Le reste de l’Asie est très divers et com- prend beaucoup de pays qui se situent à des stades de développements différents, ce qui, en dépit de leur taille modeste pour certains d’entre eux, permet là aussi de construire des portefeuilles diversifiés assez robustes. Cela offre également la possibilité d’investir dans des entreprises de croissance, dont certaines ont des valorisations plutôt basses en absolu et surtout en comparaison internationale. Les principales places boursières sont l’Inde, la Corée, Taïwan et aussi des pays très intéressants comme l’Indonésie, la Malaisie… ou des pays encore moins matures et parmi les premiers bénéficiaires des capitaux chinois, le Vietnam qui est encore dans l’indice des pays « frontier ». Nous notons en effet de plus en plus d’investissements en provenance de Chine vers les pays voisins. Il y a trois principales raisons à ces flux croissants : (1) la volonté d’entrepreneurs de sortir de Chine. Les demandes d’expatriations de familles parmi les plus aisées sont en hausse notable ces derniers mois ; (2) dans le même ordre d’idée, le fait de produire hors de Chine permet de créer de nouveaux circuits d’approvisionnement qui évitent la Chine et les embargos décidés par les pays occidentaux ; (3) enfin, les coûts de production, particulièrement les salaires, très compétitifs.

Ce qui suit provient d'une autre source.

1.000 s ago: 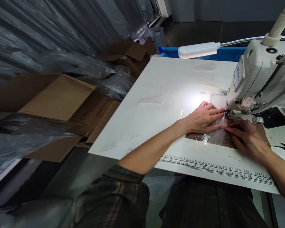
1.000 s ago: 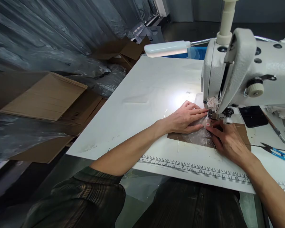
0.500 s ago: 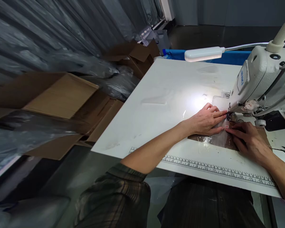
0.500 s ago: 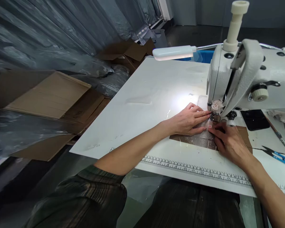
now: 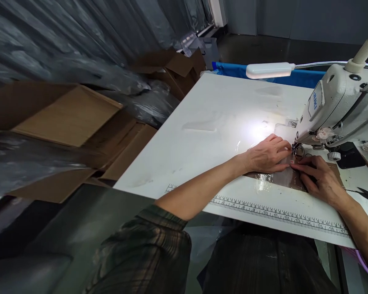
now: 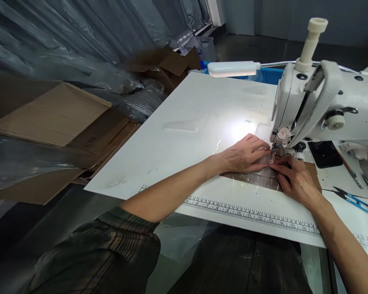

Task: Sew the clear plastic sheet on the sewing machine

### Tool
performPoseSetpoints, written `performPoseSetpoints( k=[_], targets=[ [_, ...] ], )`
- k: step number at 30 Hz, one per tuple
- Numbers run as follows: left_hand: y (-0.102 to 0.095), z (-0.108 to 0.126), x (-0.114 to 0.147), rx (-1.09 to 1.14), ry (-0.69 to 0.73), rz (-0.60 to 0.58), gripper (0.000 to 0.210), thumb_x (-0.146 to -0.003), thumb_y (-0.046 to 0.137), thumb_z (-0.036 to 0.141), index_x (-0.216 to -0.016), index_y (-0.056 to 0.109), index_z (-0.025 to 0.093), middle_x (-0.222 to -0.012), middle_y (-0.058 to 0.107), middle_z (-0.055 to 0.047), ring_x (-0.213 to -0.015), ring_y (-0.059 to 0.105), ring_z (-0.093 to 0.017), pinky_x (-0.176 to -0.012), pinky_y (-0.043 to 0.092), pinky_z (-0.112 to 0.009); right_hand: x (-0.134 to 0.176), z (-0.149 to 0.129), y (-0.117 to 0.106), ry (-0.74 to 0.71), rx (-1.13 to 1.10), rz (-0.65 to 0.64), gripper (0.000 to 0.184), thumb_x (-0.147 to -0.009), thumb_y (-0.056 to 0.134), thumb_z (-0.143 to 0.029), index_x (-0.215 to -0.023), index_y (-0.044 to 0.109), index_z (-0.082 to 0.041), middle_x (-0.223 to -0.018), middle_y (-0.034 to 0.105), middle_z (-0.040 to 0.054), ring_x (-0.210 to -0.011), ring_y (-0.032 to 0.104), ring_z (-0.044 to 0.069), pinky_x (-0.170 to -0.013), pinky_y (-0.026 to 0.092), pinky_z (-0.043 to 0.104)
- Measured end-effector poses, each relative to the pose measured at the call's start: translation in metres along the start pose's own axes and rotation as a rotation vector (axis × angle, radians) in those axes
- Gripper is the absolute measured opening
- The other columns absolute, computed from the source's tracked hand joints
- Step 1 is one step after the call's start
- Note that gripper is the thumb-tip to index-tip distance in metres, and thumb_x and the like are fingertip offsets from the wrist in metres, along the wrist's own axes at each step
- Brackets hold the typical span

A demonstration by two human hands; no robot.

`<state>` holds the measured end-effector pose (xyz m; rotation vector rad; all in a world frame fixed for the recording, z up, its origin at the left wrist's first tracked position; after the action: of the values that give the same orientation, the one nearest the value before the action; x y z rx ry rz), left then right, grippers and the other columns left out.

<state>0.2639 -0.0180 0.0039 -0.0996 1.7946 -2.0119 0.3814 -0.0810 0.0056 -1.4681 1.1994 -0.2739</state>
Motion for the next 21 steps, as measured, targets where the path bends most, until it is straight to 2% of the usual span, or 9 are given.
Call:
performPoseSetpoints(
  k=[3, 6, 10, 15, 21],
  targets=[
    [0.004, 0.005, -0.002, 0.084, 0.048, -0.050, 0.035, -0.105, 0.038, 0.034, -0.104, 0.072, 0.023, -0.118, 0.071, -0.008, -0.097, 0.061, -0.020, -0.089, 0.044, -0.038, -0.002, -0.003, -0.002, -0.019, 0.017, -0.005, 0.033, -0.095, 0.051, -0.016, -0.115, 0.075, -0.025, -0.105, 0.067, 0.0098, -0.097, 0.066, 0.024, -0.083, 0.060, 0.043],
    [0.002, 0.006, 0.000, 0.133, 0.065, 0.002, 0.030, -0.102, 0.045, 0.032, -0.100, 0.074, 0.024, -0.117, 0.073, -0.008, -0.092, 0.063, -0.020, -0.086, 0.046, -0.038, -0.002, -0.004, -0.003, -0.020, 0.020, -0.018, 0.033, -0.095, 0.051, -0.015, -0.116, 0.075, -0.025, -0.105, 0.067, 0.0099, -0.097, 0.065, 0.024, -0.084, 0.060, 0.043],
    [-0.001, 0.009, 0.005, 0.076, 0.139, 0.057, 0.029, -0.098, 0.051, 0.036, -0.105, 0.074, 0.021, -0.115, 0.073, -0.012, -0.085, 0.064, -0.021, -0.081, 0.047, -0.039, -0.002, -0.004, -0.002, -0.015, 0.038, -0.024, 0.033, -0.096, 0.051, -0.016, -0.117, 0.074, -0.025, -0.106, 0.067, 0.0106, -0.097, 0.065, 0.025, -0.083, 0.059, 0.042],
    [-0.001, 0.012, 0.008, -0.081, 0.201, 0.069, 0.034, -0.100, 0.046, 0.037, -0.110, 0.072, 0.017, -0.118, 0.072, -0.012, -0.083, 0.063, -0.021, -0.078, 0.048, -0.038, -0.001, -0.003, -0.001, -0.014, 0.042, -0.029, 0.032, -0.097, 0.051, -0.017, -0.120, 0.073, -0.020, -0.106, 0.067, 0.0126, -0.096, 0.064, 0.025, -0.081, 0.059, 0.041],
    [-0.002, 0.012, 0.008, -0.162, 0.172, 0.064, 0.039, -0.104, 0.042, 0.040, -0.121, 0.068, 0.016, -0.121, 0.069, -0.013, -0.084, 0.063, -0.021, -0.078, 0.046, -0.038, 0.001, -0.003, 0.000, -0.003, 0.047, -0.002, 0.032, -0.097, 0.051, -0.018, -0.120, 0.073, -0.021, -0.106, 0.066, 0.0126, -0.095, 0.062, 0.025, -0.081, 0.057, 0.041]
  ],
)
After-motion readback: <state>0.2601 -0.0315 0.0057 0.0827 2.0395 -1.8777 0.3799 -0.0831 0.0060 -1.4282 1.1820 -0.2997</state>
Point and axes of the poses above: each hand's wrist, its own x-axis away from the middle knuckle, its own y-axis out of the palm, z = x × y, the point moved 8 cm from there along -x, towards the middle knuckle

En synthèse, les deux zones (Chine et Asie hors Chine) sont intéressantes et – bien qu’interconnectées économiquement – sont différentes, notamment politiquement. Nous réfléchissons donc à la création d’une stratégie actions asiatiques « ex China ». L’investisseur pourrait ainsi dissocier ses investissements et mieux contrôler son allocation en gérant à discrétion le paramètre « Chine », quelquefois controversé.